| Exercise objective |
If a line in the records below holds the string "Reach", count it, and state only the final count.

| Data supplied |
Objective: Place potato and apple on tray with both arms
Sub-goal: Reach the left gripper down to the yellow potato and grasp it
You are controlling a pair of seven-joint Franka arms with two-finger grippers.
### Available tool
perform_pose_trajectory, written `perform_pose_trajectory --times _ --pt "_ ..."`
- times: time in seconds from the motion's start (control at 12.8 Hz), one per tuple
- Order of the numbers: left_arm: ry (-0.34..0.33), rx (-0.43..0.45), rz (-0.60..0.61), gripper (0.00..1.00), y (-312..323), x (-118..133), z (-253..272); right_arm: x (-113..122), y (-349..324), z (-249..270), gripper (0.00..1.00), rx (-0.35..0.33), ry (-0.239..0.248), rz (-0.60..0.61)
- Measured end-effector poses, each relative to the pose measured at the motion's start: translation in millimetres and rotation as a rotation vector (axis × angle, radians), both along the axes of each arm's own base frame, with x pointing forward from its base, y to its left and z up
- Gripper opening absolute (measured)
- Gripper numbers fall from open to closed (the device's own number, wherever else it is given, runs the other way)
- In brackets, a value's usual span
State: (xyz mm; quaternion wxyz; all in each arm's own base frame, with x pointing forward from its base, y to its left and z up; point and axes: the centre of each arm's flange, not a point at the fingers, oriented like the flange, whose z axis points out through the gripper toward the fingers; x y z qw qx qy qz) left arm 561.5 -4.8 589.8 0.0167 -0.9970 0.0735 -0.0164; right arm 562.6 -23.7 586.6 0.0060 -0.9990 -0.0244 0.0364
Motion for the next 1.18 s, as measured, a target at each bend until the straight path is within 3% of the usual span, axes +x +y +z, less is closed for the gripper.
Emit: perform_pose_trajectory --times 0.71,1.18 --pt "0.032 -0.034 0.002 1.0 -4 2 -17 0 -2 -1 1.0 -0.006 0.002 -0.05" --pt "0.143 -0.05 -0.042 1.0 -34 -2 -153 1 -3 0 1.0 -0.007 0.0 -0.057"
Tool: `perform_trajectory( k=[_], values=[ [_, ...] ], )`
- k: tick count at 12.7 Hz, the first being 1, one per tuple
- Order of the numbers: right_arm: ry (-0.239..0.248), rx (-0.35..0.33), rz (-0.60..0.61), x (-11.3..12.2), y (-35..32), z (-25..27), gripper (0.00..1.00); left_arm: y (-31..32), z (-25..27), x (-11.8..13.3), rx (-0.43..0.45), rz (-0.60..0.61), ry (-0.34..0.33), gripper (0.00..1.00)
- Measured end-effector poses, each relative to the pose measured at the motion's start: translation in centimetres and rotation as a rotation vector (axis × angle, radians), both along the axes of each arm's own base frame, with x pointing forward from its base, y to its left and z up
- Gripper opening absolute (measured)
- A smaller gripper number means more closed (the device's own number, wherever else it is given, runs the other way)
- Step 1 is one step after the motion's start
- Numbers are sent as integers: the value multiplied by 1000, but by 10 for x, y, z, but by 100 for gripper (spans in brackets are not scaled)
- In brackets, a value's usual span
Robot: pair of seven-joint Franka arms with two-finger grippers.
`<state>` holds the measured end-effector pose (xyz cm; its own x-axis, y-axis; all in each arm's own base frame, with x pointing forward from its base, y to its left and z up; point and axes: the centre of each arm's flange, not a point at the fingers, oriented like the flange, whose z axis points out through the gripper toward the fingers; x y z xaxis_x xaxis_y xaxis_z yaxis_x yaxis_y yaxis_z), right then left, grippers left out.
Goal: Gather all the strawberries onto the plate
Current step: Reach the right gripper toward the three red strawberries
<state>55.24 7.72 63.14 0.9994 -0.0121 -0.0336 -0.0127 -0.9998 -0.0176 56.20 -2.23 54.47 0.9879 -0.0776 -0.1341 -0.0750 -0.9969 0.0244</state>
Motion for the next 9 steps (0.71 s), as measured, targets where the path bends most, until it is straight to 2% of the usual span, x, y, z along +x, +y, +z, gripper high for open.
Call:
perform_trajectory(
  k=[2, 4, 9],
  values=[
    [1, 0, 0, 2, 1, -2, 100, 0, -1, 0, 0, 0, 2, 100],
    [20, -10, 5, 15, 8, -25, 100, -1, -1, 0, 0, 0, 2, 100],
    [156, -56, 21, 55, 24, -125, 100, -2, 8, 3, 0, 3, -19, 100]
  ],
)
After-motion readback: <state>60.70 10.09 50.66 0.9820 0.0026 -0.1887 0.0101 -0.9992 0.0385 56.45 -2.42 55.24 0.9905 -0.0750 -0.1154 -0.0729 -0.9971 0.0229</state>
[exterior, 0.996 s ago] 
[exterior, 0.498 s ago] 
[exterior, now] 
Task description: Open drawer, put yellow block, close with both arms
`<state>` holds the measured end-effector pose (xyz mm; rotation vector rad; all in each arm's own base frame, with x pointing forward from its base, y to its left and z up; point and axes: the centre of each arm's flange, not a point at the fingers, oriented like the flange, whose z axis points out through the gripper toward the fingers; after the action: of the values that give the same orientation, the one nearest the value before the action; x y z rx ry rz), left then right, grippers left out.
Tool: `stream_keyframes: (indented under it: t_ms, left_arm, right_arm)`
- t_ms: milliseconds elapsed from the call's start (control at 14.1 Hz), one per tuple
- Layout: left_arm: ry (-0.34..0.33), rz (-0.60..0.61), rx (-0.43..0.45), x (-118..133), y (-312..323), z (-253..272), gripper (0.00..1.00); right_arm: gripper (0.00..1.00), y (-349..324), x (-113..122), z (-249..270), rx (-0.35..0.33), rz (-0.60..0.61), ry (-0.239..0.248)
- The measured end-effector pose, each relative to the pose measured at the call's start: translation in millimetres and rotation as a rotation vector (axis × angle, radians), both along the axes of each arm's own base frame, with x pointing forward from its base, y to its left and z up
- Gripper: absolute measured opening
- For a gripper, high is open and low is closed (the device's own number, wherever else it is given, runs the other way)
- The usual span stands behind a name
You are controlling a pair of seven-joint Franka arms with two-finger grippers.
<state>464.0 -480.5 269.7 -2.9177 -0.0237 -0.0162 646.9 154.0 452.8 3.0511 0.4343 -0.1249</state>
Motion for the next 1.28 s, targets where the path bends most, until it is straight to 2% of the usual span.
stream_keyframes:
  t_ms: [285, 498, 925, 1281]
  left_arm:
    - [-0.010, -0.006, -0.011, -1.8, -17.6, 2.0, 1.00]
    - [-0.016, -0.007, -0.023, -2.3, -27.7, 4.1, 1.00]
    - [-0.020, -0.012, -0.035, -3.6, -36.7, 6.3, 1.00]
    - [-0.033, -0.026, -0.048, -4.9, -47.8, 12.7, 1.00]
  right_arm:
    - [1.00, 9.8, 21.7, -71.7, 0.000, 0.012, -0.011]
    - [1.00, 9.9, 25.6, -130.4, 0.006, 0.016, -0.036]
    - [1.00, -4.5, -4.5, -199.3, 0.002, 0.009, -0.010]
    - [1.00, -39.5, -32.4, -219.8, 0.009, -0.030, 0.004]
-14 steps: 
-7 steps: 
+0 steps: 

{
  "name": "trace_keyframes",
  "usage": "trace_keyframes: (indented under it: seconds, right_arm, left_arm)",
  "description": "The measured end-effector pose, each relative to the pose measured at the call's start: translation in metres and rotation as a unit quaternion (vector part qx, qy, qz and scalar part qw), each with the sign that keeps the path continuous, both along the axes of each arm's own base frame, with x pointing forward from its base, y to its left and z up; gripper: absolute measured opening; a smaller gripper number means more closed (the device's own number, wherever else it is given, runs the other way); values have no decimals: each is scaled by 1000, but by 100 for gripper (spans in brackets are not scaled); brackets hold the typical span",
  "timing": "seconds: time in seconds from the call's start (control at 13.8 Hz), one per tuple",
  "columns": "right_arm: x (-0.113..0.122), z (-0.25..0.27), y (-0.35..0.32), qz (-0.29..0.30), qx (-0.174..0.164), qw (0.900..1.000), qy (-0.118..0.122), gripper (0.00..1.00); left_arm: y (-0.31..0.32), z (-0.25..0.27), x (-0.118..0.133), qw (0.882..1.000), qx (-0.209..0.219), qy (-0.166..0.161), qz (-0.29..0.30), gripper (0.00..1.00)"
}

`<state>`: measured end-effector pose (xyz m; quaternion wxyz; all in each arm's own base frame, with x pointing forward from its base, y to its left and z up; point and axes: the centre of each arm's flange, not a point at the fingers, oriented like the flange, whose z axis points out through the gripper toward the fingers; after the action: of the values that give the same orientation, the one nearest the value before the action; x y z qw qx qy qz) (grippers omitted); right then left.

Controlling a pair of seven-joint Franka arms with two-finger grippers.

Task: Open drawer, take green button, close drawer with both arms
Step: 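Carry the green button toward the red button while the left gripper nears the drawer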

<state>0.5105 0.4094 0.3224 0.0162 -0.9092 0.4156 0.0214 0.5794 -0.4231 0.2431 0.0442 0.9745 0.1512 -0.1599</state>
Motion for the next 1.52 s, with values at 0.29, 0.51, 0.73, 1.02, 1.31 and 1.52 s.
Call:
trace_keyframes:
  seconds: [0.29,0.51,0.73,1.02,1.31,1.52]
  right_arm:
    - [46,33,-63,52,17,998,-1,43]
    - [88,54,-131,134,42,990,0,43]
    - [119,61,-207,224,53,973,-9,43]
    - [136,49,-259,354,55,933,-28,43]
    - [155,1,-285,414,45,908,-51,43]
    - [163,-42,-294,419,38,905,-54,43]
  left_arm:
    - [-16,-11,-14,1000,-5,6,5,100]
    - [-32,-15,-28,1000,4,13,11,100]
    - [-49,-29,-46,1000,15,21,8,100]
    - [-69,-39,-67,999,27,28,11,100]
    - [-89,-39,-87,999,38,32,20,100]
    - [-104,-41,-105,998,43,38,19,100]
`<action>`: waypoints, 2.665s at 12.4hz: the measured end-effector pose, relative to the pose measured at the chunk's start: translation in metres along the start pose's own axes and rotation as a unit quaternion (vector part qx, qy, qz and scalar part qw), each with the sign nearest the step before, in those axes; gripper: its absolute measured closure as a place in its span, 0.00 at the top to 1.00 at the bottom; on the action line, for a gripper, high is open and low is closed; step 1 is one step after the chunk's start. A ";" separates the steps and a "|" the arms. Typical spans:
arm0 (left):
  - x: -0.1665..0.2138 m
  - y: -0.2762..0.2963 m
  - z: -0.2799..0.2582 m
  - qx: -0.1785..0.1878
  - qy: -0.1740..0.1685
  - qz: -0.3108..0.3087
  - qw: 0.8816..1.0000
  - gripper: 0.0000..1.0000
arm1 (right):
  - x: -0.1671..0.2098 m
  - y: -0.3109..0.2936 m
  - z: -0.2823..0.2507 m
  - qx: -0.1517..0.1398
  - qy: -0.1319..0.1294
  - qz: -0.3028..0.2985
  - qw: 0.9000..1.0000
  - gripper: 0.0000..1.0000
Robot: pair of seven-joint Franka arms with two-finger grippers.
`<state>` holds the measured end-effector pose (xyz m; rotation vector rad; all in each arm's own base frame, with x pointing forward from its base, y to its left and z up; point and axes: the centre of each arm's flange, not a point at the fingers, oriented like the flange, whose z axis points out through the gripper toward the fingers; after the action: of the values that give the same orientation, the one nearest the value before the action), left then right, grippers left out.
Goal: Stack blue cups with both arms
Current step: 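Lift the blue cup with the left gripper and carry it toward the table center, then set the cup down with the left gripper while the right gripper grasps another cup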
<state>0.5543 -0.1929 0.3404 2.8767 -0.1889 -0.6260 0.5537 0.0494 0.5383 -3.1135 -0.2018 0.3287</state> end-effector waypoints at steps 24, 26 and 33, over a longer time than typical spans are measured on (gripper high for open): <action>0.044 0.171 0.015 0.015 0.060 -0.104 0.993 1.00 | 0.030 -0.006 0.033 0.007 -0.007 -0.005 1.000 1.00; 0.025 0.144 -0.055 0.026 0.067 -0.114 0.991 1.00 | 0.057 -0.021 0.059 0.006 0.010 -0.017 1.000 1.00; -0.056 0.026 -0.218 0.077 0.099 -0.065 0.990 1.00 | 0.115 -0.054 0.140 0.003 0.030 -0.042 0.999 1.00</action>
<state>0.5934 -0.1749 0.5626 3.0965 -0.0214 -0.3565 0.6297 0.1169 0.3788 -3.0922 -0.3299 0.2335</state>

| Solution |
2